While I love making lists of books that I have read and loved, I thought it might be interesting to take a look at some classics that, for one reason or another, I never got to.
- Moby Dick, by Herman Melville (1851). Everyone knows the story about Captain Ahab and his quest for revenge on the white whale that destroyed his ship and ate his leg. Detailed descriptions of whale hunting, however, and copious use of literary devices like songs, soliloquies and stage directions makes it sound tedious to read.
- Uncle Tom’s Cabin, by Harriet Beecher Stowe (1852). I started reading this book many years ago, but only got a few chapters in. I think there was quite a bit of dialect, which tends to make me impatient.
- War and Peace, by Leo Tolstoy (1869). I love Anna Karenina, and would love to read this book too someday. I started reading once, but only got so far before I put it down. The sheer size and scope of the book intimidates.
- Middlemarch, by George Eliot (1874). I have an acquaintance who raves about this book. It sounds like something I’d like, and I really wanted to read it. But I couldn’t get past Chapter One. Like many classic authors, I find the writer’s actual life more interesting than their novels. Mary Ann Evans is one of them.
- Ulysses, by James Joyce (1922). No. Just no.
- Brave New World, by Alduous Huxley (1932). I have this one on my shelf, but it’s still unread. I’m not sure why; I enjoy dystopian fiction to some degree.
- Animal Farm and 1984, by George Orwell (1945, 1949). I included these together, since it’s my list and I can do what I want. Political allegory tends to bore me. 1984 looks more promising, another dystopian story I might like. Maybe someday.
- The Old Man and the Sea, by Ernest Hemingway (1952). I like Hemingway, having read several of his novels and short stories. But something about an old man fishing on a boat in the sea (and not much else) doesn’t appeal. It’s on my shelf.

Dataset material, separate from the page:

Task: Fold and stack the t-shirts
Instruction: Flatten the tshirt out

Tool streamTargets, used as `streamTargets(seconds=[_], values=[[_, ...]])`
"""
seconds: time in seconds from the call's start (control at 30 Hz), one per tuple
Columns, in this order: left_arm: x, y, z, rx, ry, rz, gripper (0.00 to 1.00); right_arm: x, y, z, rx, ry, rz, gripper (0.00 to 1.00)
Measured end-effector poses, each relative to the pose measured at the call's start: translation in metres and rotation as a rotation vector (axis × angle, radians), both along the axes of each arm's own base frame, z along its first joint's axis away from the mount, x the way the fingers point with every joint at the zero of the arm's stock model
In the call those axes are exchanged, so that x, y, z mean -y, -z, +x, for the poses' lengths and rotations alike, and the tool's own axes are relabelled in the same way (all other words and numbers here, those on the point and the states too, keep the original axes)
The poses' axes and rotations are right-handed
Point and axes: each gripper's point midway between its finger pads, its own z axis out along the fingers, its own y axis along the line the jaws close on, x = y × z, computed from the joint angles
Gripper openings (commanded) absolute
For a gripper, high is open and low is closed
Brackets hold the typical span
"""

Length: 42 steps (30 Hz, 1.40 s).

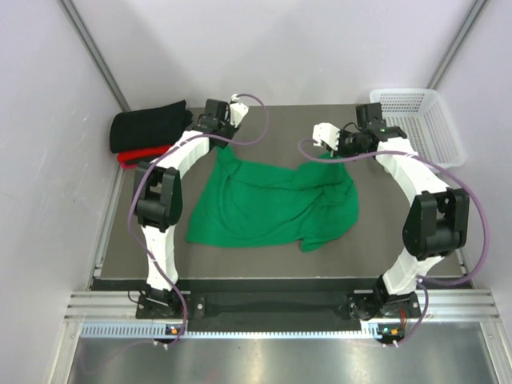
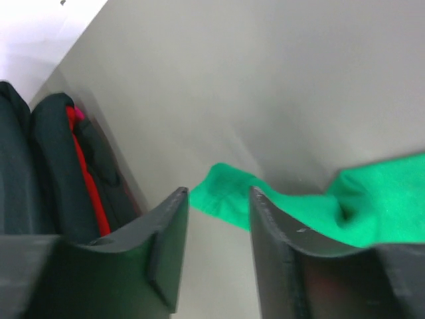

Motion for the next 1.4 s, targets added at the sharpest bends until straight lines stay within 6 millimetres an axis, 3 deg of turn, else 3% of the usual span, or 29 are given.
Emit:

- To Kill a Mockingbird, by Harper Lee (1960). With all the hype about Go Set a Watchman lately, you’d think I’d finally read this much beloved tale. Nope. I haven’t seen the movie, either. Like most of these books, I’m familiar with the plot and its themes, so don’t feel compelled to read.
- The Color Purple, by Alice Walker (1982). I remember Oprah going on and on about this one, and I’m sure if I sat down and read it, I’d be moved to tears. Just not yet.
Some of these I still may get to; others definitely not. The good thing about all of these tales is that each and everyone one of them has at least one film adaptation (probably more), so I could at least say, “No, but I saw the movie.”